Dec 5, 2024
2:45pm - 3:00pm
Hynes, Level 3, Room 312
Wai-Hong Cheang1,Li-Jie Chen1,Tsung-Chun Yu1,Bo-Han Huang1,Kuang-Chih Tso2,Yen-Fang Song3,Gung-Chian Yin3,Jai-Sing Yang4,Pu Wei Wu1
National Yang Ming Chiao Tung University1,Nara Institute of Science and Technology2,National Synchrotron Radiation Research Center3,China Medical University4
Wai-Hong Cheang1,Li-Jie Chen1,Tsung-Chun Yu1,Bo-Han Huang1,Kuang-Chih Tso2,Yen-Fang Song3,Gung-Chian Yin3,Jai-Sing Yang4,Pu Wei Wu1
National Yang Ming Chiao Tung University1,Nara Institute of Science and Technology2,National Synchrotron Radiation Research Center3,China Medical University4
Chitosan is a chemical substance extracted from the shells of crustaceans, known for its impressive biocompatibility and antibacterial properties. Due to its low cost and easy availability, chitosan and its derivatives have been explored for biomedical applications, such as wound dressings, bio-scaffolds, drug delivery, and disease diagnosis. Our laboratory has developed a novel chitosan/sodium hyaluronate/iridium (CHI/SH/Ir) hydrogel nanocomposite through electrophoresis, featuring a unique microstructure with vertically aligned pores. The formation of ordered vertical pores in the CHI/SH/Ir hydrogel nanocomposite is due to the restriction of hydrogen bubbles generated by water electrolysis during the electrophoresis process, which limits their lateral movement and coalescence. The diameter of the vertical pores is 600-700 μm and the thickness is 500 μm in the wet state. The porosity of the CHI/SH/Ir hydrogel nanocomposite is 76.7%, and the water absorption rate is 350%. Compared to similar products without added iridium, its tensile strength is nearly doubled, reaching 8.7 MPa.
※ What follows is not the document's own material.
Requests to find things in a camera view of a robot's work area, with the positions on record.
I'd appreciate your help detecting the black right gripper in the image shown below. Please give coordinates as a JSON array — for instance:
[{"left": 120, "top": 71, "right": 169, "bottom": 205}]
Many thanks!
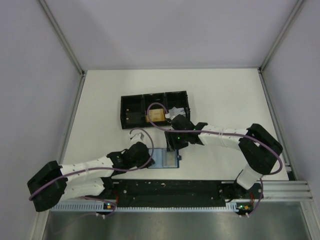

In the CHI/SH/Ir hydrogel nanocomposite, iridium nanoparticles are uniformly distributed, with an average size of 3 nm. The CHI/SH/Ir electrophoretic suspension exhibits negligible cytotoxicity. In cell migration tests using human keratinocyte HaCaT cells, the relative migration rate of the CHI/SH/Ir hydrogel nanocomposite was 122.15 ± 9.02 % (p < 0.001) compared to the blank sample. Furthermore, reactive oxygen species (ROS) inhibition and next-generation sequencing experiments are applied to study the enhancement of migration properties. The vertically aligned pores observed with SH and iridium nanoparticles suggest broad prospects for applications in wound healing.